◆ About this task
Once you find the line with "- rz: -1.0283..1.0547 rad" in the data that follows, repeat it and every line after it exactly, through the line with "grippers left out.".

Data to examine START

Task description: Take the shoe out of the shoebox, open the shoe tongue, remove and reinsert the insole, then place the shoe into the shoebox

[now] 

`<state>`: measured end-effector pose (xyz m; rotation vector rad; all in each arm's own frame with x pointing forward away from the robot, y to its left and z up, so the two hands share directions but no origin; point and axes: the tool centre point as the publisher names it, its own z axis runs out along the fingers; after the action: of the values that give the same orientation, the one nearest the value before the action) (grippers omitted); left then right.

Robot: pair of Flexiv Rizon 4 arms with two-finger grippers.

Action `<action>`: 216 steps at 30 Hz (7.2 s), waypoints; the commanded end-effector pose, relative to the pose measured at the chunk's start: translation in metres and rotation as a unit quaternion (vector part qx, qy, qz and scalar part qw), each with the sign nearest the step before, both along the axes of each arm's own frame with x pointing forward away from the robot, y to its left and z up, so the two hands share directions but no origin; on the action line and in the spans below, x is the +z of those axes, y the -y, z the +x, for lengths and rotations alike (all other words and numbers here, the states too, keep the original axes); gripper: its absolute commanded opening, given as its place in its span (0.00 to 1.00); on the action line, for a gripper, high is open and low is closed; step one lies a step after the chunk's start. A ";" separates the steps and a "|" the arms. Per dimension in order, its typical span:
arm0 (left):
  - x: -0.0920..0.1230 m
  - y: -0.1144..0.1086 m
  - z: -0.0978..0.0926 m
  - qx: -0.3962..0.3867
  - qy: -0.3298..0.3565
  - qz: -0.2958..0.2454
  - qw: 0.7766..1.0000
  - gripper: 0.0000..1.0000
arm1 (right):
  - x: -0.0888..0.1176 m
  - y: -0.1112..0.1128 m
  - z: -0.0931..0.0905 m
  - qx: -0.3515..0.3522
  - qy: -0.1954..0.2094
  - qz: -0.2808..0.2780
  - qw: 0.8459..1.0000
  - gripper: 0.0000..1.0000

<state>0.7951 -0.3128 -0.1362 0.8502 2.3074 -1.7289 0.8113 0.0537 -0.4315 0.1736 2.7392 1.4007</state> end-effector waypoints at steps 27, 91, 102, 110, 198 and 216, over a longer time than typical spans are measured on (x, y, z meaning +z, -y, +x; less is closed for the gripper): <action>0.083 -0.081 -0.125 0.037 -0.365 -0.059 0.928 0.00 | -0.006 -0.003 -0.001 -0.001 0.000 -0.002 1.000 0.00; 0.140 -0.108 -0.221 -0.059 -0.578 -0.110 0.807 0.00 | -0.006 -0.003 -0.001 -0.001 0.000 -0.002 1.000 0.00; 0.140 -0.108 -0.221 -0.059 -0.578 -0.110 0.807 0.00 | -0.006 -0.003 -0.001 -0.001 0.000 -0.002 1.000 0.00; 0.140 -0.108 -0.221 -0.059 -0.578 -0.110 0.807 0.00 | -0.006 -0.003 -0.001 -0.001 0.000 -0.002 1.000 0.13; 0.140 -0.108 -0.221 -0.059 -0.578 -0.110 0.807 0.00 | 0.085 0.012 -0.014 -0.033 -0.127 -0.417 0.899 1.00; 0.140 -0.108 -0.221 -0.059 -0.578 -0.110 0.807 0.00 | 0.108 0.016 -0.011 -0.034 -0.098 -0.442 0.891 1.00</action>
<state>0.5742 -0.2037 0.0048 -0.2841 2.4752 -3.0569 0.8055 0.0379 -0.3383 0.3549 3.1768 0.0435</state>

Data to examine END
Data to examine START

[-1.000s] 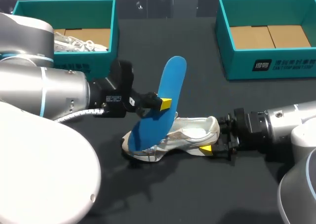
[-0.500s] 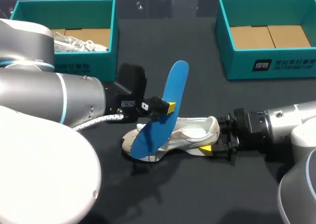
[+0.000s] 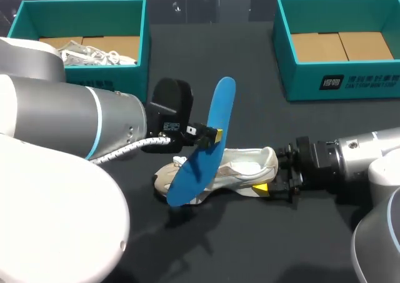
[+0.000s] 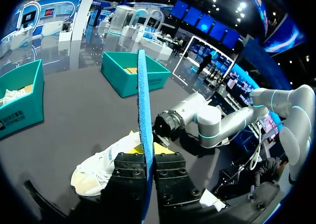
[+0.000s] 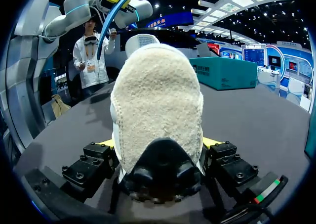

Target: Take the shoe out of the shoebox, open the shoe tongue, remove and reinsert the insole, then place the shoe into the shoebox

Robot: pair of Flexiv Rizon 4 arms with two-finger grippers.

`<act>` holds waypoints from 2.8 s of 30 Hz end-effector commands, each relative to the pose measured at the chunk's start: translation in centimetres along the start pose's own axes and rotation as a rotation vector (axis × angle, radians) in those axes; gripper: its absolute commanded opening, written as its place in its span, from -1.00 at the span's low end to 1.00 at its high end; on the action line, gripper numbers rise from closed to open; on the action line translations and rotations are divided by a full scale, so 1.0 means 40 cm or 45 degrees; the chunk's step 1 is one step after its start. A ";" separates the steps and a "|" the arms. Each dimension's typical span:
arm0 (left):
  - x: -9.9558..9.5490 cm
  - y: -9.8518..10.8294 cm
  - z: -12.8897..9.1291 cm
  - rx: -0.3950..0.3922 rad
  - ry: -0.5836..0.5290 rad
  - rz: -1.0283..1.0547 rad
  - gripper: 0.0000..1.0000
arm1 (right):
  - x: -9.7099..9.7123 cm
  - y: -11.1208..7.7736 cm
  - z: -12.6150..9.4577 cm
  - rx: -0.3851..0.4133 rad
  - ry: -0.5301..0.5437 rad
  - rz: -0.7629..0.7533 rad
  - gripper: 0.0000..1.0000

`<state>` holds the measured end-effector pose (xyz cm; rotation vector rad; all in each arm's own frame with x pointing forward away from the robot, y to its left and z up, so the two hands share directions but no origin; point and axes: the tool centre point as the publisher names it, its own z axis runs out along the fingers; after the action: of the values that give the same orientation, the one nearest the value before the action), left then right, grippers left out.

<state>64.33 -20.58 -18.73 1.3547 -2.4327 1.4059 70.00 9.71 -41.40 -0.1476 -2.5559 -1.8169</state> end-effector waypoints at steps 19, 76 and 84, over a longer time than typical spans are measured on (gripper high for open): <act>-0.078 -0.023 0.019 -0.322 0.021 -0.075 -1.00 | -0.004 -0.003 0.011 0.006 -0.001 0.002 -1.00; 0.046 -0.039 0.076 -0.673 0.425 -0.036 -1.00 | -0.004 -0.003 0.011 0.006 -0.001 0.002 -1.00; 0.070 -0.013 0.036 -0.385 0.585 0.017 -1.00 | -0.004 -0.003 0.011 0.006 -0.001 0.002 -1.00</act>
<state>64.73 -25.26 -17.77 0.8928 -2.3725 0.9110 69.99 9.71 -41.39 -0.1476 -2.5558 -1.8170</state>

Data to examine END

◆ Output for this exercise
  - rz: -1.0283..1.0547 rad
  - gripper: 0.0000..1.0000
arm1 (right):
  - x: -9.7099..9.7123 cm
  - y: -11.1208..7.7736 cm
  - z: -12.6150..9.4577 cm
  - rx: -0.3851..0.4133 rad
  - ry: -0.5301..0.5437 rad
  - rz: -0.7629..0.7533 rad
  - gripper: 0.0000..1.0000

`<state>` holds the measured end-effector pose (xyz cm; rotation vector rad; all in each arm's own frame with x pointing forward away from the robot, y to its left and z up, so the two hands share directions but no origin; point and axes: the tool centre point as the publisher names it, its own z axis runs out along the fingers; after the action: of the values that give the same orientation, the one nearest the value before the action), left then right, grippers left out.

Nothing further remains for this exercise.